A Common Law Admission Test (CLAT) 2012 examinee lost out on a Nalsar Hyderabad seat due to a mistake in last year’s question paper, the Delhi high court has held.
NUJS Kolkata second-year student and writ petitioner Archit Krishna had attempted the 2012 CLAT and scored 141 marks, entitling him to his fourth preference – a seat at NUJS Kolkata – instead of a seat in NLSIU Bangalore or Nalsar, which would have been possible for him with scores of 145 and 142 points respectively.
However, Krishna had alleged in his writ WP(C) No 4147/2012 that four answers in last year’s answer key were marked wrongly entitling him to 145 marks, or at least 142 marks. He had sought a transfer to Nalsar or NLSIU from the Delhi high court.
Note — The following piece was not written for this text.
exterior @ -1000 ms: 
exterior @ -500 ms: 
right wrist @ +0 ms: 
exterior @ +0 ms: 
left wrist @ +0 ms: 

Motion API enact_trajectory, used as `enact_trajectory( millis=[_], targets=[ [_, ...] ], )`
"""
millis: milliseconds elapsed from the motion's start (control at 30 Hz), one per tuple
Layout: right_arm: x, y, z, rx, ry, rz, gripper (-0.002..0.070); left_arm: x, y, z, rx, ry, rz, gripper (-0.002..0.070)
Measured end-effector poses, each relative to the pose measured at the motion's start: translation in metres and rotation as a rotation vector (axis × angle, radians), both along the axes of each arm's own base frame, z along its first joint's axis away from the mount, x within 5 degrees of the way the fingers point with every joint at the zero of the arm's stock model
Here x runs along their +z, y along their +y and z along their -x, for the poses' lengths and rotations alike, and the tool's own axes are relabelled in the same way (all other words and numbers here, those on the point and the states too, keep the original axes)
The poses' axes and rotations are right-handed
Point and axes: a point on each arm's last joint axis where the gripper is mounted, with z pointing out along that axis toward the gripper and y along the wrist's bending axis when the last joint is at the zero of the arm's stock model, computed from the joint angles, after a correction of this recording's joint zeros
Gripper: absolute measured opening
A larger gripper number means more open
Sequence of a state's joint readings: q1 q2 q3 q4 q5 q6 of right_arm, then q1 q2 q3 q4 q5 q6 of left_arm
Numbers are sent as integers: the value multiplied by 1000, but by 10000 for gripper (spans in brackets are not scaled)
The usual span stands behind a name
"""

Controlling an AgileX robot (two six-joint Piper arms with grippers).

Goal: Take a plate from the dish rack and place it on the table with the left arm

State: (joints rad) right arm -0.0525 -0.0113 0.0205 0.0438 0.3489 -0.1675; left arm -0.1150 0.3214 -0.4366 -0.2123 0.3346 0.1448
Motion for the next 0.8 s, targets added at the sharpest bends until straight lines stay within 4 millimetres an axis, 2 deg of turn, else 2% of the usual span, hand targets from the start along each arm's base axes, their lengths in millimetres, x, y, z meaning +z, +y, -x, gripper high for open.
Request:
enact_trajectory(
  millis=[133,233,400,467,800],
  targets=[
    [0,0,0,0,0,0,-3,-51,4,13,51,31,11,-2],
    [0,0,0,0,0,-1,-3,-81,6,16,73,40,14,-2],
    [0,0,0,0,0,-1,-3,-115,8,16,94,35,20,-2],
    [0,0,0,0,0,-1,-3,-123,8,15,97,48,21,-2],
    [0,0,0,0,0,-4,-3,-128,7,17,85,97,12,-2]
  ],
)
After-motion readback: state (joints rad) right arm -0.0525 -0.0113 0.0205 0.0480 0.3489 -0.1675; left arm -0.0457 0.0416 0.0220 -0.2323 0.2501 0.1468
The court found that the answer to one of the questions was indeed incorrect and Krishna’s correct score should have been 142, however, since the judgment was delivered in July 2013 – a year after Nalsar’s and NUJS’ 2012 batch – the court did not grant Krishna the relief of a transfer.
Instead the Delhi HC merely directed CLAT 2012 convener NLU Jodhpur to “declare the revised results of the petitioner within four weeks, treating option ‘C’ as the correct answer of Question No. 75”.
Question # 193
X went to Y’s house and forgot his bag which contained 1 kg sweets. Y’s children consumed the sweets. Decide the liability of Y.
(A) Y is bound to pay the price of sweets to X
(B) Y is not bound to pay anything
(C) Y is bound to pay half the price of sweets.
(D)Y would not have to pay anything because X loves Y’s children.
NUJS professor Shamnad Basheer, who is the founder of the Increasing Diversity by Increasing Access (IDIA) initiative, had petitioned the CLAT committee in August 2010 for dispensing with questions requiring prior knowledge of law in the paper pattern. He wrote in an email: “What I find most problematic is that the judge discusses an impugned question, the answer to which turns significantly on one’s prior knowledge of law.”
“As is obvious, ‘aptitude’ for the study of law is very different than ‘prior knowledge of the law’. A terrific knowledge of the law (gained through cramming tons of legal treatises) may be testament to one’s memory prowess, but not necessarily the ability to reason and think critically. Further, such testing of prior knowledge significantly disadvantages many students whose prior exposure to the law may be limited (by virtue of their lack of familiarity/nexus with the legal community or their failure to sign up to one of the many expensive CLAT coaching centres). In any case, why do we want to test them for prior knowledge of law, when they will anyway acquire it during the course of law school?” he added.
Three CLAT 2012 candidates Ujjwal Madan, Shubham Sinha, and Osho Donnie Ashok had petitioned the Delhi high court in May 2012 seeking a permanent body to hold the CLAT every year. After the May writ was dismissed they had filed a letters patent appeal through advocates Gopal Sankaranarayan and Aditi Bhat.
Basheer commented: “Leaving it to whims of law schools each year that have to learn the CLAT game from scratch [is] a terribly inefficient way to run things and more problematically, a process that plays around with the futures of countless candidates. And this case is testament to this... that a deserving student did not get the law school he rightly deserved owing to a systemic issue with CLAT and the fact that the window between declaration of results and admissions are really tight, leaving most courts hesitant to grant any sort of effective relief.”
CLAT 2012 convener NLU Jodhpur faced writs for examining candidates on out-of-syllabus questions, while CLAT 2013 convener HNLU Raipur aggrieved candidates with mistakenly withheld results, exclusions of reserved categories, and software errors mixing up preferences. Revised law school admission lists were published to undo the errors.